Daß die Reisepläne meines Wohltäters meinethalb eine Änderung erfahren sollten, war mir unerträglich; ich bat flehentlich darum, meine Gesundung nicht abzuwarten. Bis schließlich Norfolk nachgab. Im saubersten Hause des Dorfes brachte er mich unter, hinterließ mir Geld und Arzneien und setzte mit seinem Troß von Begleitern die Reise ohne mich fort. Er hatte die Absicht, einen Abstecher nach Armenien zu machen, und versprach, mich nach etlichen Wochen abzuholen. Doch aus den Wochen wurde ein Jahr, da ihn selbst am Wan-See eine schwere Fiebererkrankung zurückhielt ... Erst nach unserer Trennung erfuhr ich, daß ich nicht – wie ich zuerst geglaubt hatte – die Gastfreundschaft mohammedanischer Kurden genoß: die Bewohner des Dorfes, wo ich lag, waren Teufelsanbeter ...«

»Was! Anbeter des Teufels?« rief Faustina erstaunt. »Lauter Hexenmeister und Hexen und kleine Hexenkinder? Und Ihr habt unter ihnen gelebt, Signore?«

»Sie haben mich nicht behext, sie waren nicht so schlimm, Signorina.«

»Aber doch Teufelsanbeter! Gibt es das wirklich?« fragte Cosmo stirnrunzelnd.

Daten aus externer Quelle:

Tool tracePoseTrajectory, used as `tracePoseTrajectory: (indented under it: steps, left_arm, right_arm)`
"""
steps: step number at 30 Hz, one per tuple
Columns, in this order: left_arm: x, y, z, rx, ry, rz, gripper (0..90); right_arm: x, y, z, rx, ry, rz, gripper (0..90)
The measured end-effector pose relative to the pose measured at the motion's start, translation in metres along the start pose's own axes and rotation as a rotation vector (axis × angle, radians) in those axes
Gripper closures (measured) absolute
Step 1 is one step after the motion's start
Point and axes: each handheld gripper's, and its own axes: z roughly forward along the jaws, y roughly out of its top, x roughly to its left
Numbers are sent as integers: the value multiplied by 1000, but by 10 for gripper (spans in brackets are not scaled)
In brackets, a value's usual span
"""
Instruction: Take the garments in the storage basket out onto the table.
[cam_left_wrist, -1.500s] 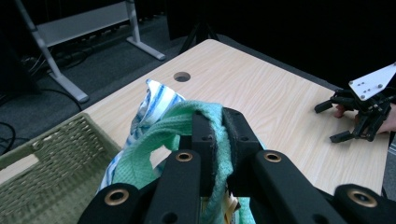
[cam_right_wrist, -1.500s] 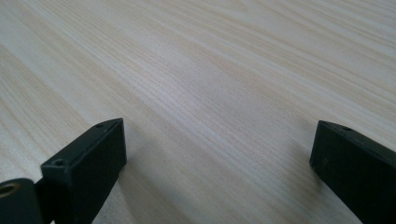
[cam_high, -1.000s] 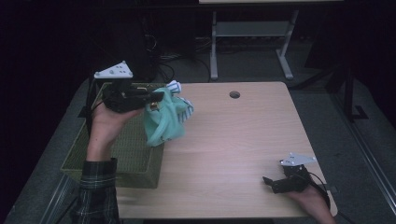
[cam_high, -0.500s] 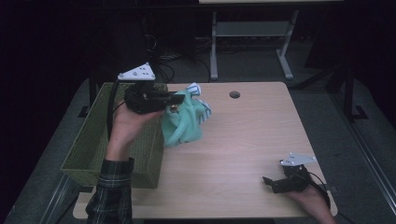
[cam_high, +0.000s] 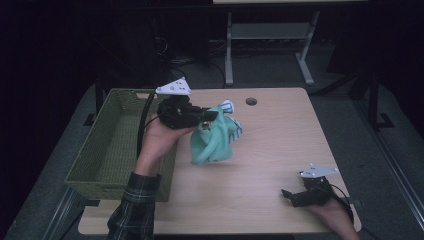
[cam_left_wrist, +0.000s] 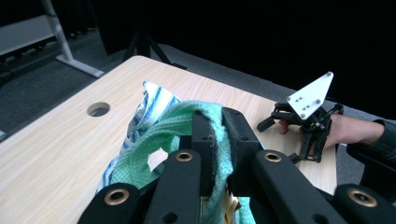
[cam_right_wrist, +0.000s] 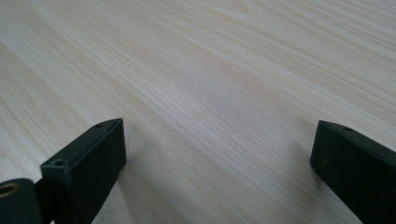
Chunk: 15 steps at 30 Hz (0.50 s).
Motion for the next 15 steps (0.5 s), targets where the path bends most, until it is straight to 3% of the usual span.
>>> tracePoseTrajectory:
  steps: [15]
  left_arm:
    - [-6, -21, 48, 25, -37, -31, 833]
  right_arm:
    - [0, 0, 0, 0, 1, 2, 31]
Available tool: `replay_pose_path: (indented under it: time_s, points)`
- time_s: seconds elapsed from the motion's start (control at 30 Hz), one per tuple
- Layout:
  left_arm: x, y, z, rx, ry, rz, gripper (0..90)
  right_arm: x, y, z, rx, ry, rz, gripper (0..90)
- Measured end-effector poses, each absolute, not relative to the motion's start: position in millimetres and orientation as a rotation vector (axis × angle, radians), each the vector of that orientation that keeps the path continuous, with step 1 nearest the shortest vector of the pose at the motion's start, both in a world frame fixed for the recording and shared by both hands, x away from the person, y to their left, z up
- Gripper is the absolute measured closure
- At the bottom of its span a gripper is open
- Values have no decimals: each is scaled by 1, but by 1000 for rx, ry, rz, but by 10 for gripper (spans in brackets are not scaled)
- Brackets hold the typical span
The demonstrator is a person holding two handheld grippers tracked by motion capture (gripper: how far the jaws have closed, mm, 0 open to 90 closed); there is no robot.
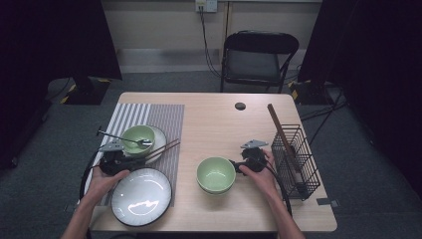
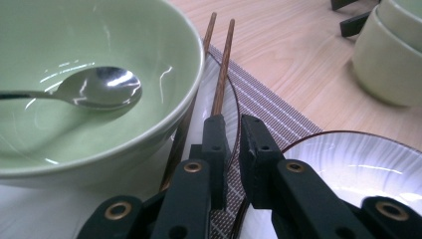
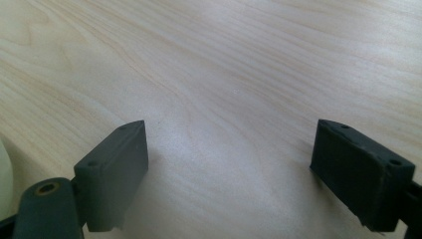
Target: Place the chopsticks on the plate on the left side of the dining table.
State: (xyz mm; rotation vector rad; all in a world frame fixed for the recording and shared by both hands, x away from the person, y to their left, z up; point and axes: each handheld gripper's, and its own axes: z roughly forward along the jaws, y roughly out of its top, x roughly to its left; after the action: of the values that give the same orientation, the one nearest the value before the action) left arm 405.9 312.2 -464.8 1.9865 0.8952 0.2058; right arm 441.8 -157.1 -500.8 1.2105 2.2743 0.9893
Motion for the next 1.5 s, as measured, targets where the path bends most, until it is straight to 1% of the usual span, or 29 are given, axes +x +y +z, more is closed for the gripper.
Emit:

»Ja, Eccellenza. In jenem Gebirge gibt es viele Dörfer der Teufelsanbeter.«

»Und rottet der Sultan die Brut nicht aus?«

»Alle Sultane haben Tausende von Teufelsanbetern hingeschlachtet – ohne sie ausrotten zu können ... Für eine arge Brut hielt auch ich sie, – bis ich eines andern belehrt wurde. Mein Gastfreund war einer ihrer Häuptlinge, ein weißbärtiger, hochgewachsener Greis mit mächtiger Adlernase, schwarzbewimperten hellgrauen Augen, geschweift gemeißelten Lippen; unvergeßlich sind mir seine wunderschönen Finger ... Er hieß Scheich Awad. Man hätte ihn für einen auferstandenen König der Parther oder der Sassaniden halten können, wäre er nicht so bescheiden gekleidet gewesen, und hätten ihm nicht Bescheidenheit und Herzensgüte aus den Augen gestrahlt. Aufopfernd pflegte er mich, nicht weil er eine Bezahlung erhoffte, nicht weil seine Religion es ihm vorschrieb, nicht weil er das Norfolk gegebene Versprechen halten mußte, – nein, sondern weil seine Menschlichkeit ihn zwang, dem Mitmenschen hilfreich zu sein ...«

»Wir und die Nachtigallen des Boboli-Gartens hören dir gern zu, Giuliano. Doch anderswo sei vorsichtig. Der Inquisitor hat weitreichende Ohren ... Wie verständigtest du dich? Sprachst du Kurdisch?«

»Nein, Eccellenza; – noch nicht, als ich mir das Bein brach. Doch ans Krankenlager gebannt, vertrieb ich mir die Zeit damit, Vokabeln aufzuschreiben, die ich zu Hunderten auswendig lernte. Als ich drei Monate später völlig genesen aufstand, kostete es mich mehr Mühe zu gehn oder gar zu reiten, als mich ziemlich fließend mit Scheich Awad zu unterhalten. Und nicht nur mit ihm: alle Dorfbewohner verehrten mich, weil ich kein Türke war, weil ihr Häuptling mich seinen Freund nannte und weil ich manchem Kranken mit meinen Arzneien das Leben rettete.

Ein halbes Jahr ging hin, und in all der Zeit gelang es mir nicht, von meinen Freunden das Geringste über ihren Glauben und den Ritus des Teufelsdienstes zu erfahren. Bis eine furchtbare Begebenheit mir das Geheimnis lüftete.